8. Purchase Price. Section 3.1(a) of the Asset Purchase Agreement is hereby amended and restated to read in its entirety as follows:

“(a) The purchase price for the Acquired Assets is $650 million, plus any Cash or Cash Equivalents, exclusive of Cash or Cash Equivalents of Ransburg Industrial Finishing KK (“Excluded Japanese Cash and Cash Equivalents”), less any Debt of any Seller (to the extent constituting Assumed Liabilities) and any Debt of any Acquired Subsidiaries as of the Closing Date, and plus or minus any Net Operating Asset adjustment determined pursuant to this Section 3.1 and Section 3.2 (the “Purchase Price”).”

9. Certain Schedules to Asset Purchase Agreement.

a. Seller Parent shall deliver to Purchaser Parent, on or before April 30, 2012, final versions of Schedule 4.10(a) and 4.10(b) to the Asset Purchase Agreement.

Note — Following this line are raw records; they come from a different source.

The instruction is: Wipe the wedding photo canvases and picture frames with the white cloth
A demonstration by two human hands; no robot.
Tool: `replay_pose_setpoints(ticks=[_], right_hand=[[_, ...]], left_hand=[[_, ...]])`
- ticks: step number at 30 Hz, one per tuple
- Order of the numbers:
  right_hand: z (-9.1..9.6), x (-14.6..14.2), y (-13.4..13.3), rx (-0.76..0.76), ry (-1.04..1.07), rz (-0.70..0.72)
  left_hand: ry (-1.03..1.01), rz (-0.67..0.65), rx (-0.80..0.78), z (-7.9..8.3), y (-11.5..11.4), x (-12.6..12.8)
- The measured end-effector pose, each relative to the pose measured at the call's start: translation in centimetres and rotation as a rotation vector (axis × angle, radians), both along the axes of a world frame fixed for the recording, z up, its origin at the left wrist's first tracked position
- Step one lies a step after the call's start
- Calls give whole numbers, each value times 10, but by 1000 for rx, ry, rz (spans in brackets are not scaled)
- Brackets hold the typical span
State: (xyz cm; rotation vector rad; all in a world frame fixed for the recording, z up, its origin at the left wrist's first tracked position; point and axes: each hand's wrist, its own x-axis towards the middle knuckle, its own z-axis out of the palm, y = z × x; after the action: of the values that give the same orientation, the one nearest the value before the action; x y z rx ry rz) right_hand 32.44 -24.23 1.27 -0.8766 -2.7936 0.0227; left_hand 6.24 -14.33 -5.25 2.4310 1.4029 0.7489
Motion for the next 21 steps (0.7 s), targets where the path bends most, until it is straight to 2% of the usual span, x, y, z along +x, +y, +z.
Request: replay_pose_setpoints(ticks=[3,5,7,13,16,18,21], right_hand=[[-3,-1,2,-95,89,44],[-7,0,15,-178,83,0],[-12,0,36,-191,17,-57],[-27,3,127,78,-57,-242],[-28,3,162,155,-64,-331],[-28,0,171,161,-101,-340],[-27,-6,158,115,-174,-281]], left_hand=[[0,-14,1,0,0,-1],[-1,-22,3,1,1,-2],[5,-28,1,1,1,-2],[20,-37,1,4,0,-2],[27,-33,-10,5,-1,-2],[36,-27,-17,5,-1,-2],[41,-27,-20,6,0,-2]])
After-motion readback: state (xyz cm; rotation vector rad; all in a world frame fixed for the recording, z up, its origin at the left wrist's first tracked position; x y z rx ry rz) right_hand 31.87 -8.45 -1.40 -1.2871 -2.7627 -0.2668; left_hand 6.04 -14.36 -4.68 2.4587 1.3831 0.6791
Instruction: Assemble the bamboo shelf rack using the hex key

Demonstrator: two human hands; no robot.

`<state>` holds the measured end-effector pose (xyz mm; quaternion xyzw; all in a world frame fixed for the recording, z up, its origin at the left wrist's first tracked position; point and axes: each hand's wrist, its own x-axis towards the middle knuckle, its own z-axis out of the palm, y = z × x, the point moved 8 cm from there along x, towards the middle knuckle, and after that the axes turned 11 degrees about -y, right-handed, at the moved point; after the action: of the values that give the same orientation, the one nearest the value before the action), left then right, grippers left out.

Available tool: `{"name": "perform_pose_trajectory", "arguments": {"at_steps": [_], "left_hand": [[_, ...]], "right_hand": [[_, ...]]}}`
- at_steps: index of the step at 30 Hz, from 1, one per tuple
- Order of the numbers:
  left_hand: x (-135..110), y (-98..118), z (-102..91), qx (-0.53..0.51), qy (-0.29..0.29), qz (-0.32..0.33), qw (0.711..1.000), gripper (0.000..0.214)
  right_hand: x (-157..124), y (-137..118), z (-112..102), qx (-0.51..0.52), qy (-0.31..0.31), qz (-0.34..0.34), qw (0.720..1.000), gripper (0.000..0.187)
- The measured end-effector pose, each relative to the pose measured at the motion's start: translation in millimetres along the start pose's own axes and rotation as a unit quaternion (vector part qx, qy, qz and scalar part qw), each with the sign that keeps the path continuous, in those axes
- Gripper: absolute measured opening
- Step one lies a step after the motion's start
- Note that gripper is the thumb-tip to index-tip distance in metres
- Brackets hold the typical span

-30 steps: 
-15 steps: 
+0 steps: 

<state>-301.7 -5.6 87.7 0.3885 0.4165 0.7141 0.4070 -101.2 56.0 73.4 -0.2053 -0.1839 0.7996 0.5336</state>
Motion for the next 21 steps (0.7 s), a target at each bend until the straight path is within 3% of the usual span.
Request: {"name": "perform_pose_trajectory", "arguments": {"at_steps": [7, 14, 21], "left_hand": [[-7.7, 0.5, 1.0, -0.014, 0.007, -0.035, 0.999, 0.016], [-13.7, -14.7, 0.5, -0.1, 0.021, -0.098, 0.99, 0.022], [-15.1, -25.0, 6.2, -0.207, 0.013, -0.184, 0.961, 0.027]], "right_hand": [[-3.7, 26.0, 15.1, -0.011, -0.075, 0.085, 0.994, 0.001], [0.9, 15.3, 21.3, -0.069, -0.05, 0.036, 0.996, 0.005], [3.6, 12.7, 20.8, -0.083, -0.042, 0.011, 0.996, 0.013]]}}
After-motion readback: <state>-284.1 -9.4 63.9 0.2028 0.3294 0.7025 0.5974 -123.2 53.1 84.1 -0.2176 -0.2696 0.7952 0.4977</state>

b. The draft Schedule 3.3 as delivered by the parties on April 14, 2011, shall remain unchanged except that (i) the Purchase Price allocated to ITW Gema GmbH (Switzerland) shall be reduced from US$199,400,000 to US$198,400,000, and (ii) the Purchase Price allocated to ITW Surfaces & Finitions SAS (France) shall be increased from $US0 to US$1,000,000.

c. Seller Parent shall deliver to Purchaser Parent Schedule 2.1(o) to the Asset Purchase Agreement on or before the Closing Date.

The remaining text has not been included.